Though goigs have existed in Catalonia as manuscripts since at least the 14th century, printing them did not become generalized until the 17th century. Their graphic composition has not changed much through the centuries, and they are still printed to look virtually the same as in the 17th century: a page of approximately 30x20 cm where the text is printed in two or three columns, an image of the religious figure being worshipped in the centre, and a decorative frame around the page. They might include the musical notation at the bottom of the page. The melodies are simple and often based on repetitive structures. In the 19th century, bibliophiles and collectors searched for printed goigs, giving more importance to their aesthetic value than to their religious character.

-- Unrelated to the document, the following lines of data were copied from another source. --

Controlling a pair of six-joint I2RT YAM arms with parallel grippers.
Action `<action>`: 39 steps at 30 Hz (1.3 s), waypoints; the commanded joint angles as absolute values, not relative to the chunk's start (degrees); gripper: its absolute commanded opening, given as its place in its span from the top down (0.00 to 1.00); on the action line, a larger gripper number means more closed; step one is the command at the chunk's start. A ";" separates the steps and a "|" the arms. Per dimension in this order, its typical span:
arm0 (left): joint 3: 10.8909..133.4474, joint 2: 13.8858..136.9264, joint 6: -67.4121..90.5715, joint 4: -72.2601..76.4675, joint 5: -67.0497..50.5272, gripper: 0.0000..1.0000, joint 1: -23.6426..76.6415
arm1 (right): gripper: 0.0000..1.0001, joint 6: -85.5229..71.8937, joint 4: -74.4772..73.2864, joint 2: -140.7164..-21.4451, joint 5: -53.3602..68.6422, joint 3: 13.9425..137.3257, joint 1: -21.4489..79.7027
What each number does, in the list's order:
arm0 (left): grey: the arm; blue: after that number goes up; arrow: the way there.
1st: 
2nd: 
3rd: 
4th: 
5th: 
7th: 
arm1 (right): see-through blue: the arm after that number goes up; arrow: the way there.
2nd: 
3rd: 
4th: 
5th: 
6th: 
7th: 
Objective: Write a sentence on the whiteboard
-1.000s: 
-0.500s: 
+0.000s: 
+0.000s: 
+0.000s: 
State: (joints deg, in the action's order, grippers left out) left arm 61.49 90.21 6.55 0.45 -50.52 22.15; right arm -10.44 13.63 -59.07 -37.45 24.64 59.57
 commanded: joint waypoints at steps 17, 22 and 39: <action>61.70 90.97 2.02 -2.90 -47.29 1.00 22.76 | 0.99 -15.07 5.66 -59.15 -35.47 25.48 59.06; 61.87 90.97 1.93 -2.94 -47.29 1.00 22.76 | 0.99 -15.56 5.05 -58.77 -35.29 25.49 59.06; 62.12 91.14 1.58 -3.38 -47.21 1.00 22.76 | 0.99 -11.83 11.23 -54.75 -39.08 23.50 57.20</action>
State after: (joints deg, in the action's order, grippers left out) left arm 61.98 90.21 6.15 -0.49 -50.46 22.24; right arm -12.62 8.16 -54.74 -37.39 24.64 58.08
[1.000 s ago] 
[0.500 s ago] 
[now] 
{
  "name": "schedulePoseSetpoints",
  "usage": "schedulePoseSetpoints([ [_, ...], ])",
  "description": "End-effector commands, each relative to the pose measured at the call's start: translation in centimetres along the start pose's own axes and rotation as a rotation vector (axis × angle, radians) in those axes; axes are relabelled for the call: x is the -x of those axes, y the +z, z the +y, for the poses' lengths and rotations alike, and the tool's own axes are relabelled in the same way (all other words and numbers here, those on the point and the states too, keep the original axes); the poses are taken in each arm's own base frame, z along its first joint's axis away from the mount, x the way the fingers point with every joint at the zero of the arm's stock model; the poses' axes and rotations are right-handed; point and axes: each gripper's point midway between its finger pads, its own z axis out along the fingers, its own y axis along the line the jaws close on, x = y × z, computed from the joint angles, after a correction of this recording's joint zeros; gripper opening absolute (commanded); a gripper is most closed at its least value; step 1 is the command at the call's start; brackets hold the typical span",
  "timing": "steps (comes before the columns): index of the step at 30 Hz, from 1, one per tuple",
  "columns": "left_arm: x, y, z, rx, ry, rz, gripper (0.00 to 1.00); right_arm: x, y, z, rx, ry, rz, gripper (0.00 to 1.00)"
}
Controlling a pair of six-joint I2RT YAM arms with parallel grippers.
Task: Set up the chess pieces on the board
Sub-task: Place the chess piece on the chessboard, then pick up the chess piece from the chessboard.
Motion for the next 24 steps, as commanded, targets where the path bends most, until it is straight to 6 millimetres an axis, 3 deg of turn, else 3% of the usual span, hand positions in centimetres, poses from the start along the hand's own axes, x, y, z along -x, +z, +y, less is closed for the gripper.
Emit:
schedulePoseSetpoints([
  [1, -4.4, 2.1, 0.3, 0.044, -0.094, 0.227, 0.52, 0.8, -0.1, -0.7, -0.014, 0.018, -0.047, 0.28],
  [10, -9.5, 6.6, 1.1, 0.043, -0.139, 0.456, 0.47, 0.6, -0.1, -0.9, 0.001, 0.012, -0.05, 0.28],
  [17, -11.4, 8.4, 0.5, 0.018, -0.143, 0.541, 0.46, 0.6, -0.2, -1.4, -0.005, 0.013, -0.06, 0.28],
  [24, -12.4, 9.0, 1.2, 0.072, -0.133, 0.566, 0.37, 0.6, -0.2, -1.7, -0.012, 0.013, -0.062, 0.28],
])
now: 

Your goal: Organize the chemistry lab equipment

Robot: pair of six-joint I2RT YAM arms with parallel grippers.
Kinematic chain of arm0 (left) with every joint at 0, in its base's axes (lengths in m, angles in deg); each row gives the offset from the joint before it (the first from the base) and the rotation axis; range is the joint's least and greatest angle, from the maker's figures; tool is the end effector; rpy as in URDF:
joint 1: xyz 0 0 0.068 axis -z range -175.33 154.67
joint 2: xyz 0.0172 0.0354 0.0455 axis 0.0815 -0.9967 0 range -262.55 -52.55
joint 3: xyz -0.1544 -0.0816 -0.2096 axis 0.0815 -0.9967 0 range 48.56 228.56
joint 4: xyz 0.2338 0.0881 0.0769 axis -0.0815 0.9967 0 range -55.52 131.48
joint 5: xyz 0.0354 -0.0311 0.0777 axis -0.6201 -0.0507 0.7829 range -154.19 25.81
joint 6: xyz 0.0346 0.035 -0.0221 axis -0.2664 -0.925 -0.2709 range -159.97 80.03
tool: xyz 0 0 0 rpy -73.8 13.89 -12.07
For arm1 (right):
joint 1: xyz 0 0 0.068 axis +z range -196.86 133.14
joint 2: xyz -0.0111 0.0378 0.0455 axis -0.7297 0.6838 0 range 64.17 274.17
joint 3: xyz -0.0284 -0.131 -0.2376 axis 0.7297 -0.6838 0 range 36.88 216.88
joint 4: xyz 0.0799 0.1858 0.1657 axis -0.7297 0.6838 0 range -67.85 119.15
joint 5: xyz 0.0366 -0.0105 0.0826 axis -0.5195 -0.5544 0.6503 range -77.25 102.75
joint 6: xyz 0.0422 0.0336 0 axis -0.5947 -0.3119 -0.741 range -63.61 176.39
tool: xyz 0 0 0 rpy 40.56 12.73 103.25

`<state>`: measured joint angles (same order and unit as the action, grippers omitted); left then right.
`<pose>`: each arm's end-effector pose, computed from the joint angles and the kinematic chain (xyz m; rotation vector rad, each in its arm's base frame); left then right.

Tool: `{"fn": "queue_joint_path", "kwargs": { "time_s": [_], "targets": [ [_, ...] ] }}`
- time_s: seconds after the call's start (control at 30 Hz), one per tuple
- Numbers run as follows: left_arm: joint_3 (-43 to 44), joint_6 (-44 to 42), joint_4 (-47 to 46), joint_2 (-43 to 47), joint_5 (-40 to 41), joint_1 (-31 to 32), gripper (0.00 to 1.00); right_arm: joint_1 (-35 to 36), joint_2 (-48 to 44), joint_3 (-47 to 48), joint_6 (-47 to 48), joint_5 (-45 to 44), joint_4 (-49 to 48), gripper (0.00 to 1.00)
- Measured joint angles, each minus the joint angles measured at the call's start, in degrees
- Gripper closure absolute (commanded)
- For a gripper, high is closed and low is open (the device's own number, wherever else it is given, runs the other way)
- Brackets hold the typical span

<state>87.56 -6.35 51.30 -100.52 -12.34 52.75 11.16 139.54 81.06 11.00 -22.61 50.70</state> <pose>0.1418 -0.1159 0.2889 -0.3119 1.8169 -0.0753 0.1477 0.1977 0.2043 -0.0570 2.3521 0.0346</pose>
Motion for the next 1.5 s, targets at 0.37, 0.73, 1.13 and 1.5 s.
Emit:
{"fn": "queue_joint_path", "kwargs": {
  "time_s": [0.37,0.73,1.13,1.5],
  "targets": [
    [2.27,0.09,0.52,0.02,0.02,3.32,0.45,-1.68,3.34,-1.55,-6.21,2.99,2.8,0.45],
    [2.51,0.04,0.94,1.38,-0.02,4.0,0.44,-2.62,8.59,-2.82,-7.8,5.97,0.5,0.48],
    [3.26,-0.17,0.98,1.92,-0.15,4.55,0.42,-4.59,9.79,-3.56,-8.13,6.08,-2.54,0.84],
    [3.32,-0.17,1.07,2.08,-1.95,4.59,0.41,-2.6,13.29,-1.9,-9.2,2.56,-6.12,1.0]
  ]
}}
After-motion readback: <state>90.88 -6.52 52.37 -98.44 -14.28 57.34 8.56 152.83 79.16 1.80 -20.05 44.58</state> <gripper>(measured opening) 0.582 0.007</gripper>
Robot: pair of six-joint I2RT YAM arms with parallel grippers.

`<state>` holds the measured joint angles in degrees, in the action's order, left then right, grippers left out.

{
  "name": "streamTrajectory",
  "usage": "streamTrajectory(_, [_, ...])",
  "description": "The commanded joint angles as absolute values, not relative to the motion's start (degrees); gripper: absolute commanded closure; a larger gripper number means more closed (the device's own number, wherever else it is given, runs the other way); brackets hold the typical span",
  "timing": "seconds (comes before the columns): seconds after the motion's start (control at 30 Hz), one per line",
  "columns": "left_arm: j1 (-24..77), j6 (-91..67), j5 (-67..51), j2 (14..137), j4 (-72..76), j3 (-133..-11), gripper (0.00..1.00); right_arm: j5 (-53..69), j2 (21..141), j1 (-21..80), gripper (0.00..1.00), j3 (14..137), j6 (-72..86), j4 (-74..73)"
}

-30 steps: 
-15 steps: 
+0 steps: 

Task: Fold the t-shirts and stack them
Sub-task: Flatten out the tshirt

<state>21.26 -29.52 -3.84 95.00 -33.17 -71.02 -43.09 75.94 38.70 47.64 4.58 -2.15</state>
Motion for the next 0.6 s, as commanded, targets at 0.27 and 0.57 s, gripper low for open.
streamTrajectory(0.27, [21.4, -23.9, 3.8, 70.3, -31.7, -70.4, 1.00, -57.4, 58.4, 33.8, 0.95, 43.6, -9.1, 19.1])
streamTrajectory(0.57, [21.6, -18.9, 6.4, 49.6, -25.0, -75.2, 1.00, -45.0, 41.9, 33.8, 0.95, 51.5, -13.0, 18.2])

This genre has been cultivated for centuries in Catalan culture without interruption until the present day. There is no chapel, parochial church or hermitage that does not have -or has not had until recently- their own printed goigs sung in the local festivity day.

== The gosos in Sardinia ==
The gosos include religious pieces of music in the Sardinian language and all its dialects, following a rhyme scheme based on the octave, sestina and quintain.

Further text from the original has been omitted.